Cystine/glutamate exchange modulates glutathione supply for neuroprotection from oxidative stress and cell proliferation

Abstract

The cystine/glutamate exchanger (xCT) provides intracellular cyst(e)ine for production of glutathione, a major cellular antioxidant. Using xCT overexpression and underexpression, we present evidence that xCT-dependent glutathione production modulates both neuroprotection from oxidative stress and cell proliferation. In embryonic and adult rat brain, xCT protein was enriched at the CSF-brain barrier (i.e., meninges) and also expressed in the cortex, hippocampus, striatum, and cerebellum. To examine the neuroprotective role of xCT, various non-neuronal cell types (astrocytes, meningeal cells, and peripheral fibroblasts) were cocultured with immature cortical neurons and exposed to oxidative glutamate toxicity, a model involving glutathione depletion.
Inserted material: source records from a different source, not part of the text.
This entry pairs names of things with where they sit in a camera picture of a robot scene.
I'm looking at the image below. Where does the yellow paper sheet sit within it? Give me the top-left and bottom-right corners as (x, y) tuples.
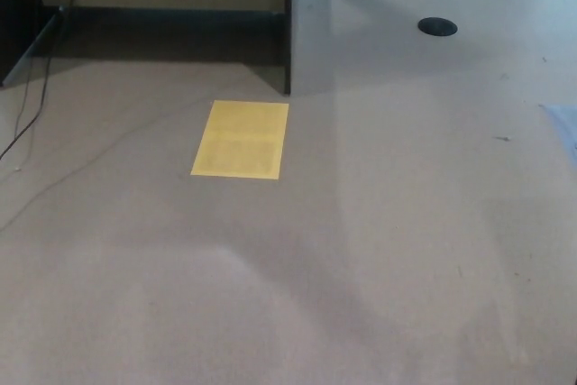
(190, 99), (290, 180)

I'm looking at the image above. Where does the black round cable grommet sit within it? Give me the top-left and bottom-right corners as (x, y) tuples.
(417, 16), (459, 38)

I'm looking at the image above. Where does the translucent blue plastic sheet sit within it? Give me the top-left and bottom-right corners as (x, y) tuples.
(539, 104), (577, 156)

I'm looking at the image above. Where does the black wall baseboard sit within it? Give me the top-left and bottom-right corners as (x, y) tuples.
(59, 5), (287, 37)

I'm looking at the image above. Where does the black cabinet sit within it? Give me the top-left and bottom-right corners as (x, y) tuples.
(0, 0), (63, 88)

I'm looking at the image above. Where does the thin black floor cable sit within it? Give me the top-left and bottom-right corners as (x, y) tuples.
(13, 17), (36, 141)

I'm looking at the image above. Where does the thick black floor cable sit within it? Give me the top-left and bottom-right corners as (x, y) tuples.
(0, 0), (81, 161)

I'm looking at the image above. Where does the dark grey desk side panel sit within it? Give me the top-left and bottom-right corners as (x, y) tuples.
(284, 0), (335, 96)

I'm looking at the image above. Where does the thin grey floor cable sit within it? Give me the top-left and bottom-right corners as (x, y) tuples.
(0, 100), (215, 234)

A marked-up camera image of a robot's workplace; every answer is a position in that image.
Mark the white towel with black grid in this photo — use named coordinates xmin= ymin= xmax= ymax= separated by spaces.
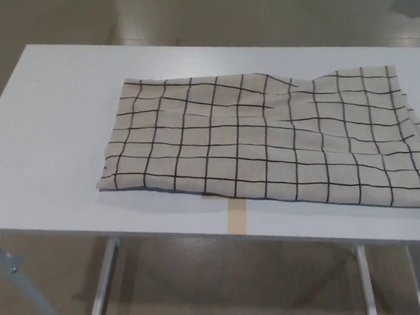
xmin=90 ymin=60 xmax=420 ymax=230

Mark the beige masking tape strip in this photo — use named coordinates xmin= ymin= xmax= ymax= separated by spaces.
xmin=226 ymin=197 xmax=251 ymax=237

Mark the white metal table leg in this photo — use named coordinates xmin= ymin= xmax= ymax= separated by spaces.
xmin=82 ymin=237 xmax=125 ymax=315
xmin=355 ymin=244 xmax=379 ymax=315
xmin=404 ymin=244 xmax=420 ymax=315

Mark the grey metal frame bar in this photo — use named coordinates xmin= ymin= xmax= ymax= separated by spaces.
xmin=0 ymin=228 xmax=76 ymax=315

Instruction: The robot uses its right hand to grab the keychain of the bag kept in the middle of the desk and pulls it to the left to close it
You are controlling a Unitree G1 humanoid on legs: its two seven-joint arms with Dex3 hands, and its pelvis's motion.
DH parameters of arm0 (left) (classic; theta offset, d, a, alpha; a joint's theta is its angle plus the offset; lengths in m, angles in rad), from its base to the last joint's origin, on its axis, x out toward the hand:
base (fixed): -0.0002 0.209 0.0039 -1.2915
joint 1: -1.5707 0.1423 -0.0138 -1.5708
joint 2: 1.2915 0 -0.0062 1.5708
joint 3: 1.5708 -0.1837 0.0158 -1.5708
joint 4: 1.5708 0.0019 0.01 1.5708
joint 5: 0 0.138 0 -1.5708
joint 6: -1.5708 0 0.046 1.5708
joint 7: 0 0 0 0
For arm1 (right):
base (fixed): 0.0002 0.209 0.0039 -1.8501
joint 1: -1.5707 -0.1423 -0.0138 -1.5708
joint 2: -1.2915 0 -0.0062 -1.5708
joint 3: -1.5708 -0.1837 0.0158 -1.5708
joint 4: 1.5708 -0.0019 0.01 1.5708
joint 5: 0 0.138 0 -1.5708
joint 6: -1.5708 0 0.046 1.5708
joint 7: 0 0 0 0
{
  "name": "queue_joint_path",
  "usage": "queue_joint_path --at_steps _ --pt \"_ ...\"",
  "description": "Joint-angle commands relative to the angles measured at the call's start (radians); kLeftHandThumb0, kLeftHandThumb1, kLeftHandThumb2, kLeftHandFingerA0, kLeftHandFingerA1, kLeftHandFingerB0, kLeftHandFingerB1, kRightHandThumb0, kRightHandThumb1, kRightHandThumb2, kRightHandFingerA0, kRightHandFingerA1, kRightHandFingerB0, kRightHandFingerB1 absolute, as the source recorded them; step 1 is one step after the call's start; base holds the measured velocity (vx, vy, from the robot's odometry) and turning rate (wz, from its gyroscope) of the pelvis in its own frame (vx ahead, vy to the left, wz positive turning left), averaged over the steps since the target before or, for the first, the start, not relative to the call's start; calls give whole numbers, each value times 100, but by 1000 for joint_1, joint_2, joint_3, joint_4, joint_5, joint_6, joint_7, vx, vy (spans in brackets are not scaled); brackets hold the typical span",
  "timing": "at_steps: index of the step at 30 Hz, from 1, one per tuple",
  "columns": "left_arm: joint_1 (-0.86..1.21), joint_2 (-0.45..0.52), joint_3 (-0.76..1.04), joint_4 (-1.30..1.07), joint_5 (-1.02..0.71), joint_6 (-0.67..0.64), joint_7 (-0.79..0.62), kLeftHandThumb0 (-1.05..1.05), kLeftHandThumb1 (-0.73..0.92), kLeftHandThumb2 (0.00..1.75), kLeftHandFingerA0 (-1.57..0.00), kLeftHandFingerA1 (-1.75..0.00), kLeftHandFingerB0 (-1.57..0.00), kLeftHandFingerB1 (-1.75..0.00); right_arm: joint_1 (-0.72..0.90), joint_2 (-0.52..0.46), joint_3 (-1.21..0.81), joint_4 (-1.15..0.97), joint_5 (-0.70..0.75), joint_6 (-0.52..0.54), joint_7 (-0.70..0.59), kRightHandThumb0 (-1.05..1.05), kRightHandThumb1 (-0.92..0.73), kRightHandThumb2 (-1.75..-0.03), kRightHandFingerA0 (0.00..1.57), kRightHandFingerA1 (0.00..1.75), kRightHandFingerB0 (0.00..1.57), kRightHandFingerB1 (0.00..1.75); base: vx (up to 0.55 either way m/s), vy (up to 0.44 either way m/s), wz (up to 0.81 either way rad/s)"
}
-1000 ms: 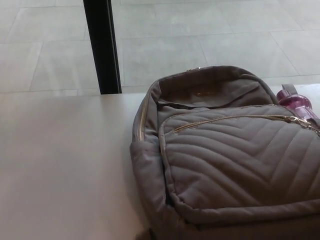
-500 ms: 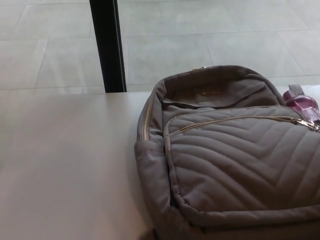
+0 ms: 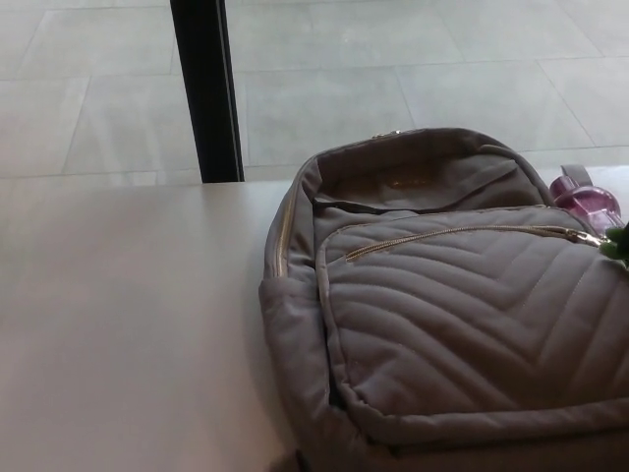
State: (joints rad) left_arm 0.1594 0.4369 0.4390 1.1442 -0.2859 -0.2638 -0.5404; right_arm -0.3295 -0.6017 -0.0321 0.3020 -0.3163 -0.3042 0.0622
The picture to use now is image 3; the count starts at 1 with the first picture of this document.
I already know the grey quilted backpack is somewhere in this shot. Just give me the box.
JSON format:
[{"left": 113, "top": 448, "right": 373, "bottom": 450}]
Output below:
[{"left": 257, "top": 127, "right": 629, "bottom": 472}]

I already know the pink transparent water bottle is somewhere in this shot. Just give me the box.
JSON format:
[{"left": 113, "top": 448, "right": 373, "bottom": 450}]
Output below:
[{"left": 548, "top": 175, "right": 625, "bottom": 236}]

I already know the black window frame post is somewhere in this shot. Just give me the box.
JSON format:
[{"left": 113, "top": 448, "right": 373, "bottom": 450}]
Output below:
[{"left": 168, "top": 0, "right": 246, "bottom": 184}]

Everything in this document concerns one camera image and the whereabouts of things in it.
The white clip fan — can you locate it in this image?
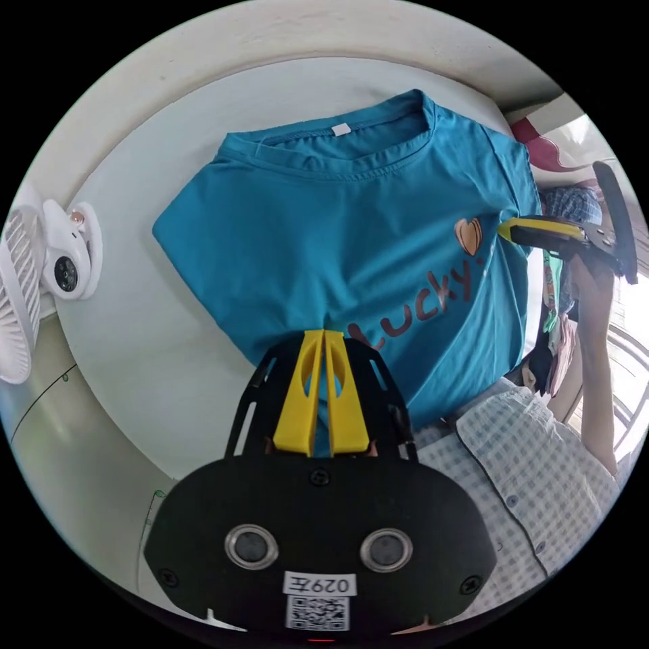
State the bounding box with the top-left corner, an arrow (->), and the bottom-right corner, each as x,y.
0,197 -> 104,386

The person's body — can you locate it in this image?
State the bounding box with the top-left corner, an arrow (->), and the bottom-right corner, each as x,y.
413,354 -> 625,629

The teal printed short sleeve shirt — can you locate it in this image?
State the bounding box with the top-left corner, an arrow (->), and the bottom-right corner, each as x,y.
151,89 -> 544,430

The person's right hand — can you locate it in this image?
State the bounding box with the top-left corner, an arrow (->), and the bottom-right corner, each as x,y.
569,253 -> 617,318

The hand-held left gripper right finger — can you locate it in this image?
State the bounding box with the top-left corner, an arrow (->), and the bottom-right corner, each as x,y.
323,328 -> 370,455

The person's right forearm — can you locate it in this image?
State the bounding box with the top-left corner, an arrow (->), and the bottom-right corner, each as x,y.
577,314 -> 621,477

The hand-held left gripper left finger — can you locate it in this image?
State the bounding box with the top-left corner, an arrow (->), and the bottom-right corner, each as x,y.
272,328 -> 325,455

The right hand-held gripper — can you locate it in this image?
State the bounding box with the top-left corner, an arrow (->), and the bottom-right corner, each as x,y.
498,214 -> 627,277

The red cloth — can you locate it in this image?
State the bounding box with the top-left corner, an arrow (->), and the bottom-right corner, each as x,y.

Cultured meningeal cells, which naturally maintain high xCT expression, were more neuroprotective than astrocytes. Selective xCT overexpression in astrocytes was sufficient to enhance glutathione synthesis/release and confer potent glutathione-dependent neuroprotection from oxidative stress. Moreover, normally nonprotective fibroblasts could be re-engineered to be neuroprotective with ectopic xCT overexpression indicating that xCT is a key step in the pathway to glutathione synthesis. Conversely, astrocytes and meningeal cells derived from sut/sut mice (xCT loss-of-function mutants) showed greatly reduced proliferation in culture attributable to increased oxidative stress and thiol deficiency, because growth could be rescued by the thiol-donor β-mercaptoethanol. Strikingly, sut/sut mice developed brain atrophy by early adulthood, exhibiting ventricular enlargement, thinning of the cortex, and shrinkage of the striatum. Our results indicate that xCT can provide neuroprotection by enhancing glutathione export from non-neuronal cells such as astrocytes and meningeal cells. Furthermore, xCT is critical for cell proliferation during development in vitro and possibly in vivo. Copyright © 2006 Society for Neuroscience.